• Work required: Across the records that follow, determine how many lines contain "picture" and give only the resulting number.

• Dataset items:

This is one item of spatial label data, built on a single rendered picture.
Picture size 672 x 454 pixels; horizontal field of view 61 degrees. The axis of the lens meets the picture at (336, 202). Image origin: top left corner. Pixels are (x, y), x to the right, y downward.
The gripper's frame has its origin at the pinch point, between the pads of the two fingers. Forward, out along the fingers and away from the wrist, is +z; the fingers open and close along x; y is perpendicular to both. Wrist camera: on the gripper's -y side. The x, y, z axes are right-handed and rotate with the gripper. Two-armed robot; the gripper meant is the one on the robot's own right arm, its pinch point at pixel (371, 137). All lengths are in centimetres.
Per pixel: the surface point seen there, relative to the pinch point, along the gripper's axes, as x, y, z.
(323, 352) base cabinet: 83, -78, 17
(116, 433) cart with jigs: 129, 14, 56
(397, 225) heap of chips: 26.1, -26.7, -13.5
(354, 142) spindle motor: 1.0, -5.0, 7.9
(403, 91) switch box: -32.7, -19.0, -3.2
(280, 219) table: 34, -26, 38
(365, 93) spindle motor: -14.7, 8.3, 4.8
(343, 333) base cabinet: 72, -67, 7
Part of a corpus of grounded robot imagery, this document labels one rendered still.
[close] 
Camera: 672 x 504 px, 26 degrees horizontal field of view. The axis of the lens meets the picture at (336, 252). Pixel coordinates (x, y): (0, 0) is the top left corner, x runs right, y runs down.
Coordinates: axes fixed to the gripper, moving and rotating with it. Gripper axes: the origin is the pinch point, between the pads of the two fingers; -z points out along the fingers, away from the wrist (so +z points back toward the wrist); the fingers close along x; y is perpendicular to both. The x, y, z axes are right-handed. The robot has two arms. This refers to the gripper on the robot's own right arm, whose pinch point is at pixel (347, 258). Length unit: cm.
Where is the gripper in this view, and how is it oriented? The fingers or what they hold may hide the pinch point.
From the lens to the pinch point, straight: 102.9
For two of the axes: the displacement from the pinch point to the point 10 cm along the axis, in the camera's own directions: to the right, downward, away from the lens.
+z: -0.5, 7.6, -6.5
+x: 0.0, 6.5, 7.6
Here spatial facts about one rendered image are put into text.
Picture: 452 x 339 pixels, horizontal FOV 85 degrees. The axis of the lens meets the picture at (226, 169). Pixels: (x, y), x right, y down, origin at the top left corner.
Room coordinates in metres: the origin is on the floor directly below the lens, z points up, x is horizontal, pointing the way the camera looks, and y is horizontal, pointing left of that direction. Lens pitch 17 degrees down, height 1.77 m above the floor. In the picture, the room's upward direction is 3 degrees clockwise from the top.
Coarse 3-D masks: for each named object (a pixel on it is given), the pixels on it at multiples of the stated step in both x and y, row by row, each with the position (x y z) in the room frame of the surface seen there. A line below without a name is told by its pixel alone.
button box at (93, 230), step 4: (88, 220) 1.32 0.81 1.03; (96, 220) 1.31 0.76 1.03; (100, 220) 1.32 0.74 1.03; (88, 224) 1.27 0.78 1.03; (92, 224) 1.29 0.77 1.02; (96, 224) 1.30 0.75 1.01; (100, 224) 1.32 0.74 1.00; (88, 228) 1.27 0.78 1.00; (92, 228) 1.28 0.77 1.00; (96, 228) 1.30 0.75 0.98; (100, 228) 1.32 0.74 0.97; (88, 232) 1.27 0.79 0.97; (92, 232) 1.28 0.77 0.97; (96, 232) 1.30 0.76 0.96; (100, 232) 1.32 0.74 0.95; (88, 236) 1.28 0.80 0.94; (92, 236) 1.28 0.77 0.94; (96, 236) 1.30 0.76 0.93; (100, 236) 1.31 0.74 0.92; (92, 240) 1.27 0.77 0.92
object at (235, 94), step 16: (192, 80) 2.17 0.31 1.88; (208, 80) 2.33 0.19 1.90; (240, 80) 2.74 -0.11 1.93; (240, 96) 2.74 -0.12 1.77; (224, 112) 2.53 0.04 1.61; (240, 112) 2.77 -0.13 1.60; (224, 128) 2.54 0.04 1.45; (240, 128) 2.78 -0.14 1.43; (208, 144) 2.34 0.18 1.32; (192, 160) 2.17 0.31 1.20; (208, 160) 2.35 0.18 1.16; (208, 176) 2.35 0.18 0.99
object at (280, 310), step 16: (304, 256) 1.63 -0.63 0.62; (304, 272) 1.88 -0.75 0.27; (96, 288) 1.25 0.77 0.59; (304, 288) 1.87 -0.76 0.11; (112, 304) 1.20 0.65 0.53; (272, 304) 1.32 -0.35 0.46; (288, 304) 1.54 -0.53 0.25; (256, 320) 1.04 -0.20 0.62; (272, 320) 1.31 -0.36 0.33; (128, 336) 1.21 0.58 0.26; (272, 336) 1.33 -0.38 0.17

• Completed task: 5